How to access the binding of the caller within a method

Probably this is a ruby trick instead of Rails’. But the context of my
question is in Rails.
There are a lot of prompt to user in our Rails app. I don’t want to
hard-code those prompt every where, since they will be change by the
product team. Then I put all of them in a yml file and load the yml
file as a hash to read the prompts in controllers.
All works fine except that sometimes there needs to be some dynamic
content in the prompts. Like
<%=boy%> kissed <%=girl%>
Then I used ERB to substitute the dynamic content:

boy = “Tom”
girl = “Jenny”
raw_string = load_yml[‘test_prompt’]
flash[:notice]=ERB.new(raw_string).result(binding)

That works, but it make each call a bit hurt.

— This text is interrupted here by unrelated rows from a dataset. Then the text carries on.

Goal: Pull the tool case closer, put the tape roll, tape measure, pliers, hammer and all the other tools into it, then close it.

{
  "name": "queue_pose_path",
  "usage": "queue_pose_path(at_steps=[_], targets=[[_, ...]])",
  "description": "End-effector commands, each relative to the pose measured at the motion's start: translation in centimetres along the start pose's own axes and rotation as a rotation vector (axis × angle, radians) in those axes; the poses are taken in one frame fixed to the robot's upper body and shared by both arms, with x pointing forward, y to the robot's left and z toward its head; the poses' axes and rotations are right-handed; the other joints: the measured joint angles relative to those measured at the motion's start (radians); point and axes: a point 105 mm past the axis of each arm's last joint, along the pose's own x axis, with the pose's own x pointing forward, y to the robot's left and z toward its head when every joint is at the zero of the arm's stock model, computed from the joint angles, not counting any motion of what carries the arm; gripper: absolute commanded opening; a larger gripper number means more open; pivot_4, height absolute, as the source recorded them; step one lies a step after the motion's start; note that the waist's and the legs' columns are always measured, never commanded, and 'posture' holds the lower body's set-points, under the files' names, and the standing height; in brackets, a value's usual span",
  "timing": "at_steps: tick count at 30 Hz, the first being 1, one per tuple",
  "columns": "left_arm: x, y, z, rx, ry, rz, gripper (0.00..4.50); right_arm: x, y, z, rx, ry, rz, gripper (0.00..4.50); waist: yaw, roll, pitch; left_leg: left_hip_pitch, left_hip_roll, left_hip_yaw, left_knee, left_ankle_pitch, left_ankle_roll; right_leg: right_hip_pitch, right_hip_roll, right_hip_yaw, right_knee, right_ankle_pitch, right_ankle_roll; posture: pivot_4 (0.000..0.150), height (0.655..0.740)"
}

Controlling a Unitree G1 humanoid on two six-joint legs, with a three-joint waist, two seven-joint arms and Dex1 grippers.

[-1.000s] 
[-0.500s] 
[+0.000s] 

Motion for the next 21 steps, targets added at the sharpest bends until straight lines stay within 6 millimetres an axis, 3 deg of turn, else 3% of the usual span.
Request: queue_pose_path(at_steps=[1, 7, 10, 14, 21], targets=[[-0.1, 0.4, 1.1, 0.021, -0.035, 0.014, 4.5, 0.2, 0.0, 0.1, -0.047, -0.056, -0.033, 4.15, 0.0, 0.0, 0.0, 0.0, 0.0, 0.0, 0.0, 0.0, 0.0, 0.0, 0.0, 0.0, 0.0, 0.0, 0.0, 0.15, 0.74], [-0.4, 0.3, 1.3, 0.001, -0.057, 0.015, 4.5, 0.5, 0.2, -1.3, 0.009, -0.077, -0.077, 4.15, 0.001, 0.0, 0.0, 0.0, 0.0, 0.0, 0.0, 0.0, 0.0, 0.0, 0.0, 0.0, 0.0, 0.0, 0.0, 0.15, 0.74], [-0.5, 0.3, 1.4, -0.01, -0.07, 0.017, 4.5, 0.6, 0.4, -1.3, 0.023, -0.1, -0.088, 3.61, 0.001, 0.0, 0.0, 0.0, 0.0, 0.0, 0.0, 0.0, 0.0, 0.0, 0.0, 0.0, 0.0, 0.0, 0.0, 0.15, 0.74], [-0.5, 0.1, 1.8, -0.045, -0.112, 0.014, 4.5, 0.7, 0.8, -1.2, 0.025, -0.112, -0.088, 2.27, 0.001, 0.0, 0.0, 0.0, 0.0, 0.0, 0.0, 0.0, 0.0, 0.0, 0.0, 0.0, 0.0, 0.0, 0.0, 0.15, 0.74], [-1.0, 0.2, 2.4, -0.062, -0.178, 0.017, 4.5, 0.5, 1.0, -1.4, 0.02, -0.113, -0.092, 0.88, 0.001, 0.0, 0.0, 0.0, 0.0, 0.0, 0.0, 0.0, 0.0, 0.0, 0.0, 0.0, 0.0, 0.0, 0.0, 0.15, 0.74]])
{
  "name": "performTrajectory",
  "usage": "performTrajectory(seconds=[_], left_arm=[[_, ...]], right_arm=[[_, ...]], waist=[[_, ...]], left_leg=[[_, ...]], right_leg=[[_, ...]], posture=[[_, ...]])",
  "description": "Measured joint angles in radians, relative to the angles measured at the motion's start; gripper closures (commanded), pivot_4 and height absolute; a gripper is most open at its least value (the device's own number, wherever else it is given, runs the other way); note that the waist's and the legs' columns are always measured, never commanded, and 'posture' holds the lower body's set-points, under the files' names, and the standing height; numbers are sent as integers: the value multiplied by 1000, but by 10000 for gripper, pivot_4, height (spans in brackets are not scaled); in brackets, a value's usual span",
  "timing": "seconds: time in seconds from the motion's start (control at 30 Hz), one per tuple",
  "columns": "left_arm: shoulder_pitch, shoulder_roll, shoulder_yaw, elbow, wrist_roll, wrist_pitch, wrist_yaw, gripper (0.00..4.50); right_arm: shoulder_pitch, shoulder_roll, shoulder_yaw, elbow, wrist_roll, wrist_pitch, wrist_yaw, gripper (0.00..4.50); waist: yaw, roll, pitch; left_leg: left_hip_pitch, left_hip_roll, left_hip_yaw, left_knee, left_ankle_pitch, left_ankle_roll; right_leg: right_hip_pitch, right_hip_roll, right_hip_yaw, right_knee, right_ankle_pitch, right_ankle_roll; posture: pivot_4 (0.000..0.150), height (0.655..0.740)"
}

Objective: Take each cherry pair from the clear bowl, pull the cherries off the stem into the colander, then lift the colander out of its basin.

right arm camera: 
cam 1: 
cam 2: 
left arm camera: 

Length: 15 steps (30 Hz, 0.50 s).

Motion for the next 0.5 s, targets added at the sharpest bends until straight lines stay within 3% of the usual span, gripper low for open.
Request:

I want to be able to
just:
flash[:notice] = properties[‘test_prompt’], or
flash[:notice] = properties ‘test_prompt’
And it is able to substitute those local variables. So I def a method
called properties to load yml and use ERB to analyze the dynamic
content. But the problem is how to get the binding of the caller?

Or is there any other “beautiful” way to make property files dynamic?

Clive,

It seems to me that you could just pass binding to the properties
method you define. For example:

require ‘erb’

def properties(text_key, b)
return ERB.new("<%= boy %> kissed <%= girl %>").result(b)
end

boy = “Tom”
girl = “Jenny”
puts properties(“something”, binding)

The above outputs the expected “Tom kissed Jenny” since at the time
properties is called the method binding points to the context
containing both boy and girl. Does this answer your question?